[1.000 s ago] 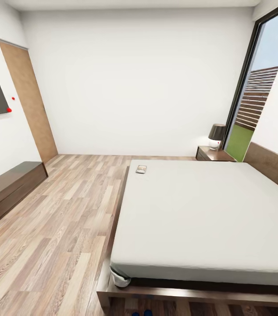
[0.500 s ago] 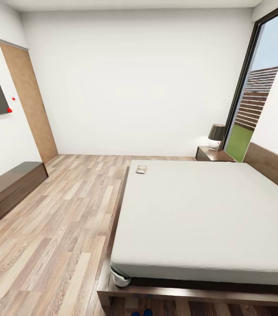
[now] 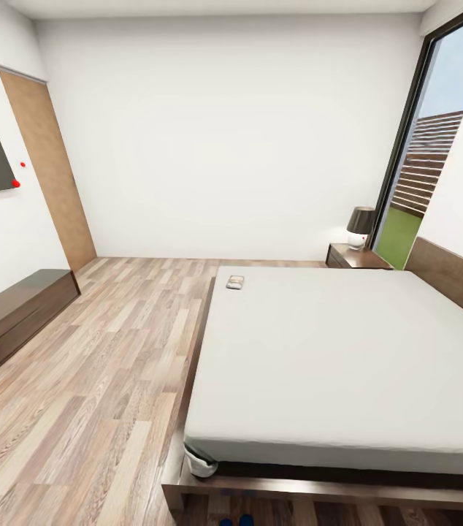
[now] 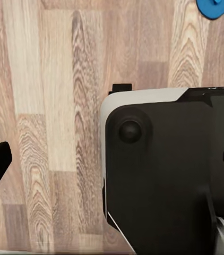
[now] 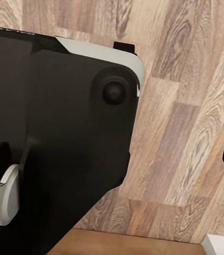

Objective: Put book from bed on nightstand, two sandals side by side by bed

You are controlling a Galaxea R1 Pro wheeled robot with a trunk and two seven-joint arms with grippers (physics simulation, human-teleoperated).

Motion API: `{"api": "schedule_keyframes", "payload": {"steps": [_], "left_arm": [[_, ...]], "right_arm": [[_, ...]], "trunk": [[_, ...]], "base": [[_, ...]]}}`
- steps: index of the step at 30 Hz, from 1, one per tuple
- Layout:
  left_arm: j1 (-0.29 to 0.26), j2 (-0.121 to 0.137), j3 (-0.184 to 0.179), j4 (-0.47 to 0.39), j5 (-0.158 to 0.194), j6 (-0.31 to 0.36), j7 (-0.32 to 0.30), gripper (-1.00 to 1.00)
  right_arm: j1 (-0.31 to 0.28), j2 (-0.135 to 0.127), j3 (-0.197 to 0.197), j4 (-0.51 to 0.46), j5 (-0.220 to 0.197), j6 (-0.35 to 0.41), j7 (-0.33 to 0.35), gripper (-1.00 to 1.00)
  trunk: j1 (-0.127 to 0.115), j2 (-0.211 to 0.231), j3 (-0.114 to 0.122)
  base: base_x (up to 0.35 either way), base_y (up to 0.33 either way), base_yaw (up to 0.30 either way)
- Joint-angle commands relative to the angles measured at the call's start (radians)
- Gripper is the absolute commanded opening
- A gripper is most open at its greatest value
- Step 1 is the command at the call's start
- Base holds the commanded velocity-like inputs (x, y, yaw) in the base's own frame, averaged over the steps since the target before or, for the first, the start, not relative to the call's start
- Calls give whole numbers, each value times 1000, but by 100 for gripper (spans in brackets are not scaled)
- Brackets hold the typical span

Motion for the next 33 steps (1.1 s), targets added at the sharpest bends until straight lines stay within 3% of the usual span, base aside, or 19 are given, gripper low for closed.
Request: {"api": "schedule_keyframes", "payload": {"steps": [1,15,33], "left_arm": [[-1,0,-8,0,5,-1,4,100],[38,7,-8,-1,5,-8,4,100],[44,4,-10,-2,5,-14,9,100]], "right_arm": [[-2,0,9,2,-10,1,2,100],[-2,-1,8,1,-9,2,2,100],[-2,0,8,2,-10,3,-4,100]], "trunk": [[1,-2,-2],[1,-2,-2],[1,-2,-2]], "base": [[0,0,0],[0,0,0],[0,0,0]]}}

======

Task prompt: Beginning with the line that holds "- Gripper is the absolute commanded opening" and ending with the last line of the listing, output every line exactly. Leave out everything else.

Finished task:
- Gripper is the absolute commanded opening
- A gripper is most open at its greatest value
- Step 1 is the command at the call's start
- Base holds the commanded velocity-like inputs (x, y, yaw) in the base's own frame, averaged over the steps since the target before or, for the first, the start, not relative to the call's start
- Calls give whole numbers, each value times 1000, but by 100 for gripper (spans in brackets are not scaled)
- Brackets hold the typical span

Motion for the next 33 steps (1.1 s), targets added at the sharpest bends until straight lines stay within 3% of the usual span, base aside, or 19 are given, gripper low for closed.
Request: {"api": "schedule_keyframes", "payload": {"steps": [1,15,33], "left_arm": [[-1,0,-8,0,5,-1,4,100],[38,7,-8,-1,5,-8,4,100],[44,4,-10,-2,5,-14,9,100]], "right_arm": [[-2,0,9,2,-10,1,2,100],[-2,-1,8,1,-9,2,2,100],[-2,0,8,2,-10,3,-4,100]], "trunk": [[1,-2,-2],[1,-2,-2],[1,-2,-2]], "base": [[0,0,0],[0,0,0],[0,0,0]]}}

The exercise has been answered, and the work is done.